A Hippalectryon's diet may be that of a horse (apples, hay, etc), that of a chicken (corn, insects, etc) or some combination of the two.
As the Hippalectryon combines chicken/rooster and horse nature, it has both equine and avian capabilities. As such, it is agile, strong, powerful, sturdy and smart like a horse. And, like most other bird/horse hybrids (Pegasus, Hippogriff, Pegasy, etc), they can communicate with both horses and birds. The females are sometimes also able to lay eggs. And the capability to fly (or at least to glide short distances) varies.
In addition, they seem to possess great prophylactic power; that is, they have a powerful capacity against illness. They can withstand all but supernatural sicknesses, and can repel pathogens from their immediate surroundings (as well as keeping germs away from beings they have constant interaction with). It is speculated that the dander on the Hippalectryon's hair and feathers may have some part in this (since some have the capability to shake off feathers and rapidly regrow them).

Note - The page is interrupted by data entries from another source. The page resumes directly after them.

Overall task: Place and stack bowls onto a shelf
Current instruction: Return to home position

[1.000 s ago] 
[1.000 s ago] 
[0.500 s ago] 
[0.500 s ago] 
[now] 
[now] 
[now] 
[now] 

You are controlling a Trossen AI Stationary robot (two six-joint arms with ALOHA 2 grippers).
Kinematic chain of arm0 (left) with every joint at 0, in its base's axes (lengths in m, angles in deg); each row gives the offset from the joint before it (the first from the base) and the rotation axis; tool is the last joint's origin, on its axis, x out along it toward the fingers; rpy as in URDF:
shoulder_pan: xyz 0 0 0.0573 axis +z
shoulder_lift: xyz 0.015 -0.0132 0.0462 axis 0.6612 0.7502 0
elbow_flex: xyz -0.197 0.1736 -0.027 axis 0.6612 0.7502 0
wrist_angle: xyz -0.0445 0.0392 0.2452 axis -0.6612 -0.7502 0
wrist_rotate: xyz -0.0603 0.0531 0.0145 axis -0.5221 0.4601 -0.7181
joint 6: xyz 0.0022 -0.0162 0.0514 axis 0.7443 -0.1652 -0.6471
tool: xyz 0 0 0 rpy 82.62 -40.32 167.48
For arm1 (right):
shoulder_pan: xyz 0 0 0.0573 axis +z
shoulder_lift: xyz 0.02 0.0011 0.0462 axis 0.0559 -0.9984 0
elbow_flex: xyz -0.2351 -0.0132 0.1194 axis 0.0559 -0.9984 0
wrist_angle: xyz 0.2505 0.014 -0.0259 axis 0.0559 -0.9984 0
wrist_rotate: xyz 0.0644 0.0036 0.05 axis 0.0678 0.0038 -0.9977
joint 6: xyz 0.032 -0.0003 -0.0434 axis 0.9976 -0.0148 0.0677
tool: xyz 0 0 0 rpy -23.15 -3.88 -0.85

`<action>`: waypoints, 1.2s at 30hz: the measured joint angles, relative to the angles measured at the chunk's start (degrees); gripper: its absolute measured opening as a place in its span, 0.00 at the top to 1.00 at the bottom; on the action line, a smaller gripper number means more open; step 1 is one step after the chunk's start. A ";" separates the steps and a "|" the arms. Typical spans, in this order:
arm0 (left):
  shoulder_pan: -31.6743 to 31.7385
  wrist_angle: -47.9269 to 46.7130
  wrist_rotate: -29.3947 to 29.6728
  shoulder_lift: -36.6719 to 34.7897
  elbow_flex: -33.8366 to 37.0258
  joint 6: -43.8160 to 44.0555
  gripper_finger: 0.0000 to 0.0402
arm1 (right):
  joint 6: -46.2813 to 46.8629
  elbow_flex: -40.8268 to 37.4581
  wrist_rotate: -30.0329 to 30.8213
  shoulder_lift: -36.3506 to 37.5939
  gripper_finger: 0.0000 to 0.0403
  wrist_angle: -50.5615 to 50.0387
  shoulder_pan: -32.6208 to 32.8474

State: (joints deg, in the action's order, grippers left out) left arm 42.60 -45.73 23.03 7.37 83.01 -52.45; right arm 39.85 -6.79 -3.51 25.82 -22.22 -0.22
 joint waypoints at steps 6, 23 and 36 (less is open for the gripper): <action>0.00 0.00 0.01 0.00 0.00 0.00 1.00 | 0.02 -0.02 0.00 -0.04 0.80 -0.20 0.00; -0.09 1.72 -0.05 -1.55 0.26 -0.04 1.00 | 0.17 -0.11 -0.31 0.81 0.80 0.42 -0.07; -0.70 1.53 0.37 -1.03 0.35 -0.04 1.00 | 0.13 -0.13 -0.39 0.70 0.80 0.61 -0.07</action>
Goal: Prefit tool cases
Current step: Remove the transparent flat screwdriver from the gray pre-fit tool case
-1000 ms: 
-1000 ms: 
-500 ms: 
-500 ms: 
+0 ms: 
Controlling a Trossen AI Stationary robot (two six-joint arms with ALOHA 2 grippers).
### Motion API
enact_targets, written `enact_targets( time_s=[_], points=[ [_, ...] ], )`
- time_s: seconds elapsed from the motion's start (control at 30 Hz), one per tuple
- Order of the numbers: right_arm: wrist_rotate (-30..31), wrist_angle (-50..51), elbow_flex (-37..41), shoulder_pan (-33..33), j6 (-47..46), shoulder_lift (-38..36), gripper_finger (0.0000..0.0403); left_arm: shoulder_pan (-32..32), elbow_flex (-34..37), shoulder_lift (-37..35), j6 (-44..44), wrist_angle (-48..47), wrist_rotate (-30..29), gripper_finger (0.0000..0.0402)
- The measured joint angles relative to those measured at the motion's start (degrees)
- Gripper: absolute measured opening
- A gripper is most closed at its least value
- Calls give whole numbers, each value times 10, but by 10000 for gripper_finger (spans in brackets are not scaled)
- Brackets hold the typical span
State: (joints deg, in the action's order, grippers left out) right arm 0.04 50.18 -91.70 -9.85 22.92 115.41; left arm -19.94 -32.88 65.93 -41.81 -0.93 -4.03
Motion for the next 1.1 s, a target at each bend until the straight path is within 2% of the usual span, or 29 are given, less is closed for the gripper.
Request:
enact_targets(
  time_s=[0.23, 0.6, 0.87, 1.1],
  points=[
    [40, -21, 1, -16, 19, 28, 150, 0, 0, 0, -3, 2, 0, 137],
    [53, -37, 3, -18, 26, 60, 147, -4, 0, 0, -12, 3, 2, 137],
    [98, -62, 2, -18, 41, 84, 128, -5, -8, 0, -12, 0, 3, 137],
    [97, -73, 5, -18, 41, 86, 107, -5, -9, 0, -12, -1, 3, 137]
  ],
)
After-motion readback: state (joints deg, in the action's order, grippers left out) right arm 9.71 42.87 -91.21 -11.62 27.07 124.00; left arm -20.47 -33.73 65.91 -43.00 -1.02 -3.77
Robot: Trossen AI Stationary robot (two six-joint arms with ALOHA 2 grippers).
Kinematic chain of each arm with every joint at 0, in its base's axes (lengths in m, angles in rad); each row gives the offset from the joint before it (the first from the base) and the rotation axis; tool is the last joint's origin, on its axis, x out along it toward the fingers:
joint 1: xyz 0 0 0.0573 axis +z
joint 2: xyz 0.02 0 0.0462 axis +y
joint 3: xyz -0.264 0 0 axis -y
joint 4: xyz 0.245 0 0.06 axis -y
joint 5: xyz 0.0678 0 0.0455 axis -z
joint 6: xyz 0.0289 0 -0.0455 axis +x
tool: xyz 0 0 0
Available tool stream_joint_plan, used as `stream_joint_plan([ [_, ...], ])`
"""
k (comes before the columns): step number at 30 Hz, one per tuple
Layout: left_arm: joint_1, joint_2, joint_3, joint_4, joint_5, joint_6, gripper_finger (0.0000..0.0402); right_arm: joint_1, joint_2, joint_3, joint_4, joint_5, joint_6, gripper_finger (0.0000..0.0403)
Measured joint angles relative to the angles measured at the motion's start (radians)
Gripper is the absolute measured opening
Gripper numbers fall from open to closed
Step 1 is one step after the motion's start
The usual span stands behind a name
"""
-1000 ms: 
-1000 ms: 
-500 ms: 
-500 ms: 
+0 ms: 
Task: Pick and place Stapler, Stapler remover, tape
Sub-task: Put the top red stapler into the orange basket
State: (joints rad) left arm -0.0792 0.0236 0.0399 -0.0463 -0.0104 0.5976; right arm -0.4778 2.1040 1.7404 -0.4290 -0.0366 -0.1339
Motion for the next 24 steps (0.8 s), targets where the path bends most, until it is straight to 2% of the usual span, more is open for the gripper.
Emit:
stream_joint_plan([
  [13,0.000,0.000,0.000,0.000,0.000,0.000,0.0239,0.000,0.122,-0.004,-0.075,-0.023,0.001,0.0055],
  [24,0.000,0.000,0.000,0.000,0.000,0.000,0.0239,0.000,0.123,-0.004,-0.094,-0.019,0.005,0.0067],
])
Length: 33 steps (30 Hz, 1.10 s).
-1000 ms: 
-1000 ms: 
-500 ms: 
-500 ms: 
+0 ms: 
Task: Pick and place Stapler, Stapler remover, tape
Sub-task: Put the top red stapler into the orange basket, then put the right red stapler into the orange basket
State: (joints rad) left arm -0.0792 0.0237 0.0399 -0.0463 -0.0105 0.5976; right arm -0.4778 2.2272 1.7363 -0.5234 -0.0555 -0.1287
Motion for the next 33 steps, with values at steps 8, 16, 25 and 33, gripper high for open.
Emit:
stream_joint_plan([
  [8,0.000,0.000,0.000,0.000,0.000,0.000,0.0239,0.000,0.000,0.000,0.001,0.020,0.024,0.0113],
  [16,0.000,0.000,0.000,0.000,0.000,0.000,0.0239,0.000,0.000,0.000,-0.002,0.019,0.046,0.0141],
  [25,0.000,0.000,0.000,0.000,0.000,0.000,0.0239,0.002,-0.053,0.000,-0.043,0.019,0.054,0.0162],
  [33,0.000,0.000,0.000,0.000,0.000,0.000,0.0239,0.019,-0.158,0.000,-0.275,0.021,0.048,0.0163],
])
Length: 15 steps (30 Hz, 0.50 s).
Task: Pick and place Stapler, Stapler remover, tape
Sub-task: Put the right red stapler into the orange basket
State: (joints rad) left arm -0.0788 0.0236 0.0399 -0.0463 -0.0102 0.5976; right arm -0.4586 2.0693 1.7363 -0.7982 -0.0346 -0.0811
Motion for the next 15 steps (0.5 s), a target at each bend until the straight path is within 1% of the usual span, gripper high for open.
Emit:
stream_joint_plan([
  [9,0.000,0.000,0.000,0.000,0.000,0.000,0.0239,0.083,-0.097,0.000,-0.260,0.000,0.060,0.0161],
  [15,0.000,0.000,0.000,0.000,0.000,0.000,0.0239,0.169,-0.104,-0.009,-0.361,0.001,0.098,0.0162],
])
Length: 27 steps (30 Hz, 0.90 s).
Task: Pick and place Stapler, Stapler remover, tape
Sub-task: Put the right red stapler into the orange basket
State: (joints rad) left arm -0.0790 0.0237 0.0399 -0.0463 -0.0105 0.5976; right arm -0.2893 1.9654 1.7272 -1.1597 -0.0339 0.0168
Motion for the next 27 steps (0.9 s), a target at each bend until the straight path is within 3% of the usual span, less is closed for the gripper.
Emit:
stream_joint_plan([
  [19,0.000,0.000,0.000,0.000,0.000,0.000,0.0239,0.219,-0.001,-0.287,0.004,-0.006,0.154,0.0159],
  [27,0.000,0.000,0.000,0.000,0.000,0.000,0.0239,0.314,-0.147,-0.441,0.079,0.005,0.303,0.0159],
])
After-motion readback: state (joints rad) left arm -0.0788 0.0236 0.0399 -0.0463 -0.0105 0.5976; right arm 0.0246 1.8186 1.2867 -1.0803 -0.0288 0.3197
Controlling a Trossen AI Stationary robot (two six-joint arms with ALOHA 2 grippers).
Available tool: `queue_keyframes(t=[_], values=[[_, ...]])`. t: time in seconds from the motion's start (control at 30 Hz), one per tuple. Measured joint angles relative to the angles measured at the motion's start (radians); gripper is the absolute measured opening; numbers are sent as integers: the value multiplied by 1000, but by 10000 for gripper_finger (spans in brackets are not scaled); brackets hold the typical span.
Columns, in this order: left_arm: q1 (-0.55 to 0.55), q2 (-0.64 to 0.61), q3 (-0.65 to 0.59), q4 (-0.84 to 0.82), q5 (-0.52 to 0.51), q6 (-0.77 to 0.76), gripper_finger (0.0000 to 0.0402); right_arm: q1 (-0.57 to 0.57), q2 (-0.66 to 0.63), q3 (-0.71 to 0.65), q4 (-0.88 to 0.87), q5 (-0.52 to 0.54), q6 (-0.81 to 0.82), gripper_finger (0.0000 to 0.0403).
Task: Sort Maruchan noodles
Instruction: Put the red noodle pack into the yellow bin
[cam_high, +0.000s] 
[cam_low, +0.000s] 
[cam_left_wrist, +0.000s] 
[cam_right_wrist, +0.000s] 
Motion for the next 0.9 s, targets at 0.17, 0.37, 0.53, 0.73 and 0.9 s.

However, perhaps the Hippalectryon's strongest power is its great apotropaic power; that is, its capacity against evil spirits. Whenever creatures or beings of evil moral alignment look at a Hippalectryon, they will often find themselves chuckling, or even laughing uncontrollably, to the point that they cannot function. This results in them being avoided by even elder demons and other wicked entities, who not only loathe them, but fear them.
It is unknown what about the Hippalectryon's appearance or behavior brings out their more lighthearted nature, but this power is at its peak during sunrise. Many adult male Hippalectryons have the added advantage of a rooster-like crow that further frightens demons and evil spirits (which also has the strongest power at sunrise).
With older, stronger Hippalectryons, this capability also works against mental and emotional conditions, like sadness and grief, making them powerful agents of happiness and joy. Older Hippalectryons can even perceive spirits, and the moral alignment of said spirits, at will, to know when their capabilities are required.